The Utah Consumer Privacy Act is the final state data privacy law to be coming into effect this year. It will become effective at the tail end of the year on December 31st, 2023. Enforcement will begin on the same day. However, one of the unique features of UCPA as it stands now, is that the Utah Attorney General and the Division of Consumer Protection will be required to submit a report evaluating the effectiveness of the statute by July 1st, 2025.Amendments should be expected to be derived from that report to augment the effectiveness of the current statute. UCPA is one of the more unique state data privacy laws and is considered to be the most business friendly to come into effect this year. It is heavily modeled after VCDPA, but with more scope and more leniency towards violations.
The Utah law extends consumer privacy rights similar to those found in VCDPA and the other laws modeled from it. However, unlike VCDPA and CPA, UCPA does not afford consumers the right to rectify their personal data, nor does it allow consumers to opt out of data profiling. Notably, UCPA does not provide consumers a right to request a data controller to delete all personal data collected on a consumer. The data controller is only obligated to delete personal data the consumer has provided the data controller.
Another way in which UCPA differs from VCDPA and CPA is that data controllers or processors are not required to establish an appeal process if they deny requests to exercise consumer rights. However, similarly to VCDPA and CPA businesses must respond to these data privacy right requests free of charge to the consumer, but have protections against “excessive, repetitive, technically infeasible, or manifestly unfounded.” Another area where UCPA separates itself from VCDPA and CPA is that not only does it exclude deidentified data, and publicly available information from its definition of personal data, but it also excludes aggregated data as well.

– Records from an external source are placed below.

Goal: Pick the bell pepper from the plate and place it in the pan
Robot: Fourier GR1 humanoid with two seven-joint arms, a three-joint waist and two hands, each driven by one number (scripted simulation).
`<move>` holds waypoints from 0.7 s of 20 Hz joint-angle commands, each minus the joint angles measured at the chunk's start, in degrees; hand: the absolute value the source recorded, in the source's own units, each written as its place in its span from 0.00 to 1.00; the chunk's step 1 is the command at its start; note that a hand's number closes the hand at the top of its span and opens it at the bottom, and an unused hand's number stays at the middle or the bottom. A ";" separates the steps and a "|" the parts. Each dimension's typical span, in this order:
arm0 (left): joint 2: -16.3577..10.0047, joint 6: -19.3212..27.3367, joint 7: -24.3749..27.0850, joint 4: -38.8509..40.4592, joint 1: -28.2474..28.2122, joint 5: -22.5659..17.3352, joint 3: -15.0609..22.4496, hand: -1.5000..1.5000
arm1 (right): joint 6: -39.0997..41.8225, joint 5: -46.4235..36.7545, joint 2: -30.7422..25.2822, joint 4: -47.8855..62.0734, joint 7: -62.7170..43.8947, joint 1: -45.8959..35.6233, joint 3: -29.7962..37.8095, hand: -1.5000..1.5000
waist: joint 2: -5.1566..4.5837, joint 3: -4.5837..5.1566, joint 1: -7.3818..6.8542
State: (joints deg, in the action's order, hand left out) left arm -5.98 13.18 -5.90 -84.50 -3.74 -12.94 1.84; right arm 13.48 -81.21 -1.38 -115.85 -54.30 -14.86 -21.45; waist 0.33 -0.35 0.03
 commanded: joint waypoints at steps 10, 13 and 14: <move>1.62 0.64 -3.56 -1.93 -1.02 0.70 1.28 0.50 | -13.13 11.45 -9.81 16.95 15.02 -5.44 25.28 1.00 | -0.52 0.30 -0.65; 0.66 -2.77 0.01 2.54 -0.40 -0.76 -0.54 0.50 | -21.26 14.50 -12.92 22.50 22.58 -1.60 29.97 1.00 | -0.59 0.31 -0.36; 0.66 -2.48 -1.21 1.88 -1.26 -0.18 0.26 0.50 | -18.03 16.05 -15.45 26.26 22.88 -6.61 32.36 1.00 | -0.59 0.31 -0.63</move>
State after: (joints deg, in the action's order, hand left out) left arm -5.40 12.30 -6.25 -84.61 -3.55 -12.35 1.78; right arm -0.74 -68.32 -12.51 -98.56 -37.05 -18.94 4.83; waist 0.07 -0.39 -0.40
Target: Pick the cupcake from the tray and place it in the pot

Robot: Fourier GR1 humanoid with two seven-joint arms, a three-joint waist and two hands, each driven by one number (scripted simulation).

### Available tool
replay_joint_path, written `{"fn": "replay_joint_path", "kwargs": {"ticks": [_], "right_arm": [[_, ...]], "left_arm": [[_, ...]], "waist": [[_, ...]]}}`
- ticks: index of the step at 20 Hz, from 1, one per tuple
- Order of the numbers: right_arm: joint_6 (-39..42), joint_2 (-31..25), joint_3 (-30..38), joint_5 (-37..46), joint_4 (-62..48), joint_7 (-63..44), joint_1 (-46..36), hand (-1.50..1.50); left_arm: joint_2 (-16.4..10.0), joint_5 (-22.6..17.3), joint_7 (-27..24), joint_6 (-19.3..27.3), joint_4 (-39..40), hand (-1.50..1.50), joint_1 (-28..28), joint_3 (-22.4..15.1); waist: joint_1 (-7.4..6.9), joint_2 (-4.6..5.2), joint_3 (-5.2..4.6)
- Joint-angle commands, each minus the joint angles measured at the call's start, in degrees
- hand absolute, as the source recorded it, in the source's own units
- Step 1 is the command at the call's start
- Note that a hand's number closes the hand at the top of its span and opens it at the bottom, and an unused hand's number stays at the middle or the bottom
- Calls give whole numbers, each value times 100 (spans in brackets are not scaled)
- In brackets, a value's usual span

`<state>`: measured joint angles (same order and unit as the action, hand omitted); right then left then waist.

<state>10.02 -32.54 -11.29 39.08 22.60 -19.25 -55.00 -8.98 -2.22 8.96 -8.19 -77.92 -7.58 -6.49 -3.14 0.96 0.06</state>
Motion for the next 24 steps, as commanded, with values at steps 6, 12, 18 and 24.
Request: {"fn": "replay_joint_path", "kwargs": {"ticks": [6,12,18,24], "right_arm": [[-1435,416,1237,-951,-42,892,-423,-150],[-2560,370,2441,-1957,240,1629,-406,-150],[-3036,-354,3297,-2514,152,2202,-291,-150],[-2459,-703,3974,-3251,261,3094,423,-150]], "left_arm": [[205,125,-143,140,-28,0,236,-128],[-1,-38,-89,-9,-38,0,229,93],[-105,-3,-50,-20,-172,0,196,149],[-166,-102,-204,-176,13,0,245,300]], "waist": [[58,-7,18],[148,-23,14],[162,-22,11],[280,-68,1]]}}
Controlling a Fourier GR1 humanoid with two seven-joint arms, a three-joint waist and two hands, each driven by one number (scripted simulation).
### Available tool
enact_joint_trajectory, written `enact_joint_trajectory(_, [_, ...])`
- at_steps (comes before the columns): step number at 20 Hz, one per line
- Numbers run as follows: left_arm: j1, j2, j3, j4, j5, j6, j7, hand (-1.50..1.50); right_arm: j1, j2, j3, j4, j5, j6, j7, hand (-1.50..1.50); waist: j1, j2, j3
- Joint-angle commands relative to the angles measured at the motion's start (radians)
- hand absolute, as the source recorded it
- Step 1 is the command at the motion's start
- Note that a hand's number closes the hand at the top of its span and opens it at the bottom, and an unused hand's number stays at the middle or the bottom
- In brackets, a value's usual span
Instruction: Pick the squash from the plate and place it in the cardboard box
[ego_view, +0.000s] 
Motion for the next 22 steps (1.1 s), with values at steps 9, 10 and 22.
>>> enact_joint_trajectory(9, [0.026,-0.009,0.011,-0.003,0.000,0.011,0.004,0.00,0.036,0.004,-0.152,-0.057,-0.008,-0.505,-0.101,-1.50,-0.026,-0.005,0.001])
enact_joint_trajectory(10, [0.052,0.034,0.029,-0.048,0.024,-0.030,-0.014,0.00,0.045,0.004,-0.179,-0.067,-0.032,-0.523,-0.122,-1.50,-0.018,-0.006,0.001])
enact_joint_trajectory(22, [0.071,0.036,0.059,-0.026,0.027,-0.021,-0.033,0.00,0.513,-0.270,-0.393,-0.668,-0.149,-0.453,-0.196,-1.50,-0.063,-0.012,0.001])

One of the parts of UCPA that separates it from its peer consumer privacy laws is the multi-layered enforcement approach. UCPA gives the Utah Attorney General exclusive enforcement authority, however that is not the first stage of enforcement. The Division of Consumer Protection is obligated to create a “system to receive consumer complaints.” If after investigating consumer complaints they believe there is “reasonable cause to believe that substantial evidence (of a violation) exists,” the director of the Division of Consumer Protection may submit a referral to the Utah Attorney General. The attorney general may then decide to take action, by notifying the offending party. The offending party then has 30 days to cure the violation or be subject to fines up to $7,500 per violation.
With the level of leniency provided in this first iteration of UCPA there are real questions about how effective the enforcement arm of law will be and whether it will provide sufficient motivation to businesses subject to the law. Activity out of the Division of Consumer Protection and the Office of the Utah Attorney General will certainly be something to compare against the California Privacy Protection Agency and the Colorado and Virginia Attorneys General.